The IRS has temporarily stopped collecting penalties from some small businesses that have been hit with big fines for not disclosing the use of questionable tax shelters.
The fines, which can reach $300,000 a year, were an unintended consequence of a 2004 law aimed at big corporations that use the shelters to avoid taxes. Lawmakers asked the Internal Revenue Service last month to suspend collections while they work to change the law.
The IRS agreed to suspend collections through September on cases in which businesses gained less than $200,000 a year from the tax shelters, IRS Commissioner Doug Shulman said in a letter to lawmakers released Tuesday.
Shulman said the penalties, in some cases, "are way out of line with penalties for other similar cases of noncompliance."
"Many of the transactions now under examination involve tax benefits that are minor when compared to the statutory penalty amounts," Shulman said in the letter.
The existing law imposes reporting requirements on businesses and individuals who use tax shelters that the IRS has identified as abusive. The goal is to red flag these "listed transactions" so IRS agents can more closely examine them.

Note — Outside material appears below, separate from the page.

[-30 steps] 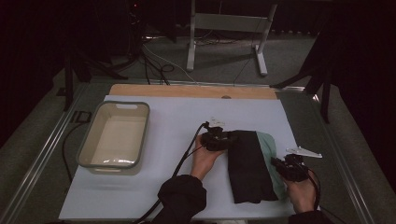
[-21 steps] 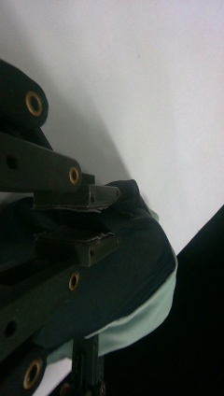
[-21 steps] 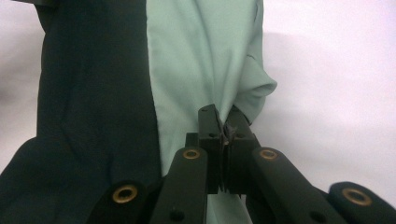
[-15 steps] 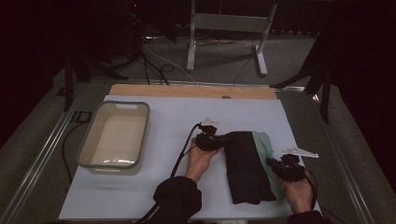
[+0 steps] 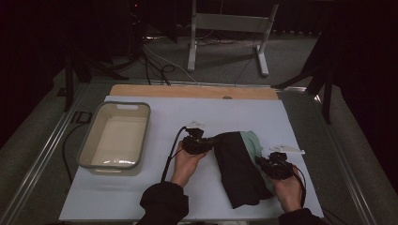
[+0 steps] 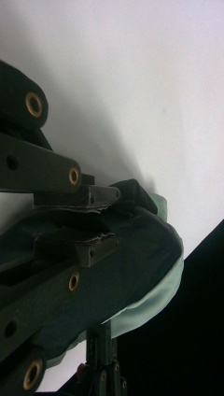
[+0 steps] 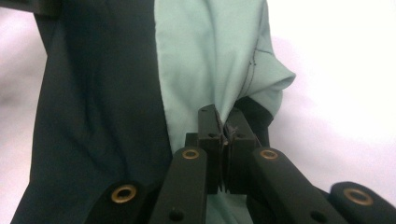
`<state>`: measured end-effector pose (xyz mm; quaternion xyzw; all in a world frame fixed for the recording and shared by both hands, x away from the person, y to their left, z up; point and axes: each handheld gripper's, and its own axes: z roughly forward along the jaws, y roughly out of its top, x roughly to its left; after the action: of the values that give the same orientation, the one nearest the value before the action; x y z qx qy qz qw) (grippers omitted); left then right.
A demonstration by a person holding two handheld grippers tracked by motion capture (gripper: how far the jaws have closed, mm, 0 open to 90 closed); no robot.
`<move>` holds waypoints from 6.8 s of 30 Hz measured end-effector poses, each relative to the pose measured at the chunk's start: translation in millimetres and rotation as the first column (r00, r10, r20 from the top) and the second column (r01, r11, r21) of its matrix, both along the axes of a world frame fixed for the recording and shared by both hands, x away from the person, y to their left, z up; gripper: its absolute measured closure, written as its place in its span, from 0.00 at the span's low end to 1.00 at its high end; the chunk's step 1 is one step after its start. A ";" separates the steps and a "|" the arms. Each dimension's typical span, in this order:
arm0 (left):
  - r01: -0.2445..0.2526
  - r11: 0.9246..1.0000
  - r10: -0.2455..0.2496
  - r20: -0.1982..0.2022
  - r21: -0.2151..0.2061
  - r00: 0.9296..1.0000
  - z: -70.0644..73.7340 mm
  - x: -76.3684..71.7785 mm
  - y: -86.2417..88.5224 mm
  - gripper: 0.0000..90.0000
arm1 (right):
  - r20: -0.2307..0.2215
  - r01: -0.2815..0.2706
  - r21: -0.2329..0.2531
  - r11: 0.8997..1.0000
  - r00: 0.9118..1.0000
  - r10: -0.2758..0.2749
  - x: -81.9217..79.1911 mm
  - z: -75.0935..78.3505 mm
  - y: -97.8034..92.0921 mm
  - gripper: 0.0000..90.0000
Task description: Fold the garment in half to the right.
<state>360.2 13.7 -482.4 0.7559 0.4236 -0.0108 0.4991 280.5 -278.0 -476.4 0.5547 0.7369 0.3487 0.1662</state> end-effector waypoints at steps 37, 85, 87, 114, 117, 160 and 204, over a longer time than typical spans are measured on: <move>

The penalties for failing to disclose the transactions on tax forms are $100,000 a year for individuals and $200,000 a year for businesses. Taxpayers who use the tax shelters for both individual and business purposes face penalties of $300,000 a year.
The penalties cannot be appealed, National Taxpayer Advocate Nina Olson said in her 2008 annual report. Olson, an independent watchdog within the IRS, cited a case in which a small business owner saved $45,000 over three years from a tax shelter and was fined $900,000 by the IRS.
Lawmakers from both parties said they will work to change the law to make the penalties more in line with the offenses.
"This penalty has unfairly punished far too many small businesses, many of whom are feeling the crunch of this economic downturn more acutely than other sectors of the economy," said Rep. John Lewis, D-Ga., chairman of the House Ways and Means Oversight subcommittee.
Rep. Charles Boustany, R-La., the top Republican on the subcommittee, said he will work with Lewis to change the law while collections are suspended.
"As our economy continues to recover, small businesses lead the way, and today's announcement by the IRS ensures those same small businesses are not disproportionately penalized," Boustany said in a statement.